Spinal Cord Independence Measure, version III: applicability to the UK spinal cord injured population

Clive A Glass, Luigi Tesio, Malka Itzkovich, Bakul M Soni, Pedro Silva, Munawar Mecci, Raymond Chadwick, Waghi el Masry, Aheed Osman, Gordana Savic, Brian Gardner, Ebba Bergström, Amiram Catz, Clive A Glass, Luigi Tesio, Malka Itzkovich, Bakul M Soni, Pedro Silva, Munawar Mecci, Raymond Chadwick, Waghi el Masry, Aheed Osman, Gordana Savic, Brian Gardner, Ebba Bergström, Amiram Catz

Abstract

Objective: To examine the validity, reliability and usefulness of the Spinal Cord Independence Measure for the UK spinal cord injury population.

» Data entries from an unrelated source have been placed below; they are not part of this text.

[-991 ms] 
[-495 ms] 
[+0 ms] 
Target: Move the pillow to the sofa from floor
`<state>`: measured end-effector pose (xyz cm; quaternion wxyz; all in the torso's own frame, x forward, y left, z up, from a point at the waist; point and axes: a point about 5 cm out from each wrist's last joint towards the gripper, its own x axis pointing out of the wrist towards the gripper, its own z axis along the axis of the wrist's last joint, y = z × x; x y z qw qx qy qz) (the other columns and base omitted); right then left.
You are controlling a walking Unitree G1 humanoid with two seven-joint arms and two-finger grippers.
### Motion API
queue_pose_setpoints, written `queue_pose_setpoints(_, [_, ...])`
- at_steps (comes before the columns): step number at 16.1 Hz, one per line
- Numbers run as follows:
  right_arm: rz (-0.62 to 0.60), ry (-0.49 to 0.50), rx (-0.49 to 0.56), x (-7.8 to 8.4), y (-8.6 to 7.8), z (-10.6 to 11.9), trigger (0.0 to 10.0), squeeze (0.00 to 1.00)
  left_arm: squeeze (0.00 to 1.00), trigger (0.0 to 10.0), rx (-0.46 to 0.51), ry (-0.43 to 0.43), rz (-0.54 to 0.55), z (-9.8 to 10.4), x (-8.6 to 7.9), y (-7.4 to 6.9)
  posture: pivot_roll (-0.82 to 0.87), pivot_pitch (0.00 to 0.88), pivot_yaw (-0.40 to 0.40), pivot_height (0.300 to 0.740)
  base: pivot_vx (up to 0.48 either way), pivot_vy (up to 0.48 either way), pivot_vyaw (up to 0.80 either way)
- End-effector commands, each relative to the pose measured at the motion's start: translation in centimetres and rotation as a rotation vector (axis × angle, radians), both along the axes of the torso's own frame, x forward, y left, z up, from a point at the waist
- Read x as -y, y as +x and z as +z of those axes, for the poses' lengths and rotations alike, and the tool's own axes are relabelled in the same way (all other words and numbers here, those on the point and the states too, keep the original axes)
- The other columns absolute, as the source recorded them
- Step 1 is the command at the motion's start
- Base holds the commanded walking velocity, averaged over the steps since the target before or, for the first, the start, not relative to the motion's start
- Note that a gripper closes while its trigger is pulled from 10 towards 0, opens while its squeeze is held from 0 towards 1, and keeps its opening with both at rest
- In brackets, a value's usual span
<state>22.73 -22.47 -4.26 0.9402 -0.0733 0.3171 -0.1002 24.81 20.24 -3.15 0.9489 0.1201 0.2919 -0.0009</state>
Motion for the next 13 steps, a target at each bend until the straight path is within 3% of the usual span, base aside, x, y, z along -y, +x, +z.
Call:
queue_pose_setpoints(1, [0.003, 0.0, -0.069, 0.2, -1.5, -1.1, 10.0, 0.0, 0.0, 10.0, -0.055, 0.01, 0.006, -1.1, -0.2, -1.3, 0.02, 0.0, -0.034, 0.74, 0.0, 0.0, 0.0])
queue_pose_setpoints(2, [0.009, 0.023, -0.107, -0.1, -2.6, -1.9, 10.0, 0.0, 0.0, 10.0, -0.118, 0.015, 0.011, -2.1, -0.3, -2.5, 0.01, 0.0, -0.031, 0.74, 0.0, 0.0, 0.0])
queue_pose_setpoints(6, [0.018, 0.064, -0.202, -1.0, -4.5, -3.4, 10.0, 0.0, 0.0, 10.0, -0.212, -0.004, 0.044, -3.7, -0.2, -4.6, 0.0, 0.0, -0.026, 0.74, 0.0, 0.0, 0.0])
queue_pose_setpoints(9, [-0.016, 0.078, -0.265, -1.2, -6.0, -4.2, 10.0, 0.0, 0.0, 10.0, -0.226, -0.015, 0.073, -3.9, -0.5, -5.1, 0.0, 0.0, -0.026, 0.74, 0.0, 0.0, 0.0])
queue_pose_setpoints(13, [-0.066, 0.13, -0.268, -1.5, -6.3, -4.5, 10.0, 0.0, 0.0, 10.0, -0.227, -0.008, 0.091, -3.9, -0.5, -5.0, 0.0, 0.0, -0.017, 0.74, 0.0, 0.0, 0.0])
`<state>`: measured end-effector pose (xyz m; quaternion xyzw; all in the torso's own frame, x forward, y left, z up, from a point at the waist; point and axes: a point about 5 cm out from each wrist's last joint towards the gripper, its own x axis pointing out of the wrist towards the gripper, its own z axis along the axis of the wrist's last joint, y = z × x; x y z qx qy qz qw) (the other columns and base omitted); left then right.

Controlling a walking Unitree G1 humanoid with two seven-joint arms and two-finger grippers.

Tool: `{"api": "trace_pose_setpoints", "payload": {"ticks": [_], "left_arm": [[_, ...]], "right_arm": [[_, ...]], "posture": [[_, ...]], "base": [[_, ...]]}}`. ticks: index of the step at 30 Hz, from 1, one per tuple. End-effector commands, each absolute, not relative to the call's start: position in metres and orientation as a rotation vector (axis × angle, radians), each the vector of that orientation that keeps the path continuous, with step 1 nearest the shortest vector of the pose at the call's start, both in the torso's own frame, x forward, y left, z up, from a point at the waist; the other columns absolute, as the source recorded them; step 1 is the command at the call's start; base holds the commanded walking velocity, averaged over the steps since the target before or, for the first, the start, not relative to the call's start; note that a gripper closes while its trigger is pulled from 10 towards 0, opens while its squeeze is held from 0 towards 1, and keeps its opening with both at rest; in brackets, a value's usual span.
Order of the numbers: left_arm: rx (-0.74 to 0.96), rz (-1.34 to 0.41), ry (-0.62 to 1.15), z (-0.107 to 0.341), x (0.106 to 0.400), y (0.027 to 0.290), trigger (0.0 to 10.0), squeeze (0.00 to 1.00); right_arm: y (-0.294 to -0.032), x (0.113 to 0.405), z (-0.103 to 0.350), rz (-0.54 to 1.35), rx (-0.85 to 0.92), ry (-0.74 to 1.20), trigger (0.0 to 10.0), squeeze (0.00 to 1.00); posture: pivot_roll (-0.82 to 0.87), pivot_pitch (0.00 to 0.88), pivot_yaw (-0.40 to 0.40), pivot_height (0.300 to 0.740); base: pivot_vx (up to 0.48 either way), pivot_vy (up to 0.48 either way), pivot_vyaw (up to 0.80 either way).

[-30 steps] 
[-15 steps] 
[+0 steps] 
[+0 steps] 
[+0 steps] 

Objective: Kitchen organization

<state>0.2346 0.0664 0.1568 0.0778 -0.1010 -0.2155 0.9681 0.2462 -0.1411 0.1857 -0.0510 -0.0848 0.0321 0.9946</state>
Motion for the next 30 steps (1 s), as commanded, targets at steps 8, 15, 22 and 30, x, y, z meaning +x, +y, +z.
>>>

Design: Multi-centre cohort study.

Setting: Four UK regional spinal cord injury centres.

Subjects: Eighty-six people with spinal cord injury.

Interventions: Spinal Cord Independence Measure and Functional Independence Measure on admission analysed using inferential statistics, and Rasch analysis of Spinal Cord Independence Measure.

Main outcome measures: Internal consistency, inter-rater reliability, discriminant validity; Spinal Cord Independence Measure subscale match between distribution of item difficulty and patient ability measurements; reliability of patient ability measures; fit of data to Rasch model; unidimensionality of subscales; hierarchical ordering of categories within items; differential item functioning across patient groups.

Results: Scale reliability (kappa coefficients range 0.491-0.835; (p < 0.001)), internal consistency (Cronbach's alpha 0.770 and 0.780 for raters), and validity (Pearson correlation; p < 0.01) were all significant. Spinal Cord Independence Measure subscales compatible with stringent Rasch requirements; mean infit indices high; distinct strata of abilities identified; most thresholds ordered; item hierarchy stable across clinical groups and centres. Misfit and differences in item hierarchy identified. Difficulties assessing central cord injuries highlighted.

Conclusion: Conventional statistical and Rasch analyses justify the use of the Spinal Cord Independence Measure in clinical practice and research in the UK. Cross-cultural validity may be further improved.